Thursday, October 21, 2004

Time and Omniscience Again

Johnny-Dee wrote an excellent reply in the comments to my post on Wierenga/Craig:

Good post! I too am interested in the God and time issue, although I'm much closer to Craig's view.

I think your characterization of (1a) is not accurate to Craig's (and other's) arguments. The point in bringing up tensed facts is not to say "God knows temporal things; therefore God must know them temporally." Rather, it would be something like this:

(1a*) Tensed facts (if they exist) can only be known by a being in time.

The point is that if certain facts are tensed, and if God knows them (i.e., if God is omniscient), then God would have to be in time to know them.

As I see it, the debate turns on these questions: (1) Are there such things as "tensed facts"? (2) Is it possible to translate all facts into "timeless" propositions? I am convinced that certain facts have a tensed aspect that cannot be eliminated. Moreover, since I am convinced that God knows all facts, I believe he exists temporally.


I agree with the (1) and (2) as characterizations of the way the debate actually tends to go; I stand firm by my position that they are irrelevant to the question of consistency, though. I see the same sorts of problems arising with (1a*) that arise with (1a): we have no reason to believe it to be true. We cannot know it simply by induction from cases we know; so there would have to be some sort of necessary connection between tensed facts and knowers in time. But we would need to know exactly what it is about tensed facts that makes them such that whoever knows them must be in time; and there is, as far as I can see, no plausible account of this. This issue is not whether we can translate all facts into timeless propositions; the only reason we would think this relevant to the question is if we already assumed that a nontemporal being could not know tensed facts precisely as tensed, which would be what is at issue. Craig tends to assume that (1a*) is a necessary truth; but, if so, it is not an obvious necessary truth: the denial of it has been the dominant position of philosophical theologians through the centuries. So there needs to be some sort of analysis that would require us to say that knowing facts that are tensed necessarily entails that the one who knows them be temporal. (And this, note, is very much a family relation of (1a).) Further, we need such an analysis because similar patterns of arguments do not appear to work for other sorts of facts; so we need to know anyway why tense is so unique (see here for discussion of a related issue).

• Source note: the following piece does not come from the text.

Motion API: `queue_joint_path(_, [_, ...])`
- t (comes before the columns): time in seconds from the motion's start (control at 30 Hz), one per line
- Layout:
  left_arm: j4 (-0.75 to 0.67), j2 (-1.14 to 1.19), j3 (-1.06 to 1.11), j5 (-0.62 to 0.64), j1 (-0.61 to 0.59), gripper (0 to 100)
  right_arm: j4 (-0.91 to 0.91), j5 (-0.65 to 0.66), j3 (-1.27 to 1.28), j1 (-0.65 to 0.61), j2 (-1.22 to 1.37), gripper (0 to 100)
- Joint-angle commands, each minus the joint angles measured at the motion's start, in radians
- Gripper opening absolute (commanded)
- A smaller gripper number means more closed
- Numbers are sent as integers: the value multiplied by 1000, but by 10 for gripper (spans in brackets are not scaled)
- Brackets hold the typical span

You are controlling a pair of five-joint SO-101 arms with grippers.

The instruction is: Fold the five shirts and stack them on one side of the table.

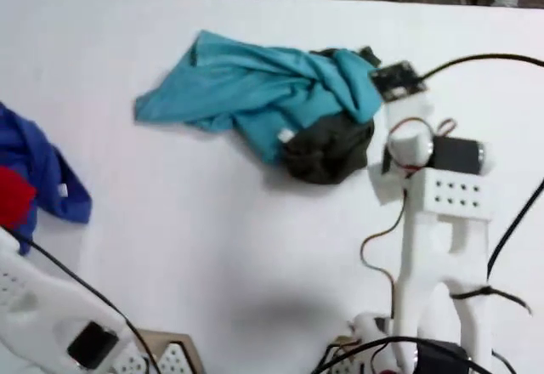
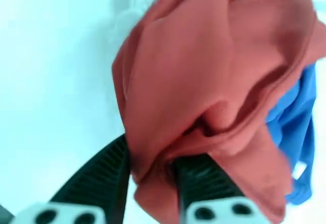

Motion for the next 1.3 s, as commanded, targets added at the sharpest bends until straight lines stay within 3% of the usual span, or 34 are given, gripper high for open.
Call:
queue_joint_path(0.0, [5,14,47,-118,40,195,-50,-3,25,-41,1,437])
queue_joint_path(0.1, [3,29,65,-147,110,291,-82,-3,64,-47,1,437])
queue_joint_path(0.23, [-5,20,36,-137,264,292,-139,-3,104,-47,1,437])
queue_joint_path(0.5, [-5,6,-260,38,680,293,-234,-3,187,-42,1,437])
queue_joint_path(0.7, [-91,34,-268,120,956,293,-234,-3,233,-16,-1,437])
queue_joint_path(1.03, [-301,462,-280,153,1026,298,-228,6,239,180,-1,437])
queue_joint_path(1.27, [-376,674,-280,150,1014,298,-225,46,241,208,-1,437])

The reason I formulated (1a) the way I did is that there are several different variations of the same type of inference proposed by, e.g., open theists or process theists; all of which face similar problems. (1a) was the most general formulation I could come up with at 3 a.m. to describe the entire group; it's possible that there's a better formulation somewhere. So, while I'm less cranky at the moment, I hold fast to my basic positions: the participants in the debate are treading dangerously close to claiming that they know what God's experiences are like; the issue of whether there are tensed facts is largely irrelevant to the question of divine timelessness, because we have no reason to believe the claims that the existence of tensed facts would require that an omniscient being be temporal; while it's an interesting question, nothing actually turns on whether we can translate all tense facts completely into tenseless propositions; and so forth. At least, there's a lot more work to make the inference work than most people admit.